What you have to do - Only lines holding the string "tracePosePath" are wanted; copy each one from the material.

Raw data -
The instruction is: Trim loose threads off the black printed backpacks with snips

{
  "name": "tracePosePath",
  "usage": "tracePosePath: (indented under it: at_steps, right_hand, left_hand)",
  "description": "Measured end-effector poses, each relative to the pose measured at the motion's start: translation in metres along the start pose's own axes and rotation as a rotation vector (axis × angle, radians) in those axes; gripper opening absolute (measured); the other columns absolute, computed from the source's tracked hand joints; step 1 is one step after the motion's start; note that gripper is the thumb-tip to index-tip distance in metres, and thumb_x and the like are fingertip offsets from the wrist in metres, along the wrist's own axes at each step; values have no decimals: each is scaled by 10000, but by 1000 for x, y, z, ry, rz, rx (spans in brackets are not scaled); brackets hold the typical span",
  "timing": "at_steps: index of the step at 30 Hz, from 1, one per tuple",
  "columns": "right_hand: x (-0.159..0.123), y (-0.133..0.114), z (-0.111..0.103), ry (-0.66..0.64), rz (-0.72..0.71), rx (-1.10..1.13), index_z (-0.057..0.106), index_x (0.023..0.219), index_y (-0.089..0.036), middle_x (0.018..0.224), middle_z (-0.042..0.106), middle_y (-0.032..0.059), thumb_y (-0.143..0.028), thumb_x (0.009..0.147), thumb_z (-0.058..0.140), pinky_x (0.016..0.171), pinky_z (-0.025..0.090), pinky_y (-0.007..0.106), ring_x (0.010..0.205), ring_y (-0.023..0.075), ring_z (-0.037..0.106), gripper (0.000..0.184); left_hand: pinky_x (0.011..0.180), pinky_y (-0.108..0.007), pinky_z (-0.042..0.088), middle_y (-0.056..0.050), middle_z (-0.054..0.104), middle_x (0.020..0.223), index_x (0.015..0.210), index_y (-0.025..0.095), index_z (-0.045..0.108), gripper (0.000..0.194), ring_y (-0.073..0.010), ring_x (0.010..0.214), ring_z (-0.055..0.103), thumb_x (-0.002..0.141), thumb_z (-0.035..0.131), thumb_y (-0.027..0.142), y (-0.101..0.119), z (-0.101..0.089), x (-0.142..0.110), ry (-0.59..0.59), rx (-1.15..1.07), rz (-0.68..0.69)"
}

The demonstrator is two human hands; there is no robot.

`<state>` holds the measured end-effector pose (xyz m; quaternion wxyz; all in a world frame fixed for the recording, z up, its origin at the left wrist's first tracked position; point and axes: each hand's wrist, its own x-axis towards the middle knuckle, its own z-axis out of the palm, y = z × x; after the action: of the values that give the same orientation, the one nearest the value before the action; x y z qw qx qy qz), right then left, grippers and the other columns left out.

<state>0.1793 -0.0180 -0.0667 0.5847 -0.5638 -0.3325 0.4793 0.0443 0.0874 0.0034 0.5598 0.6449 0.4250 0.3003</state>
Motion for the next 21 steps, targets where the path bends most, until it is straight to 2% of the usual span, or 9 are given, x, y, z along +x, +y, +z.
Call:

Your response -
  "name": "tracePosePath",
  "usage": "tracePosePath: (indented under it: at_steps, right_hand, left_hand)",

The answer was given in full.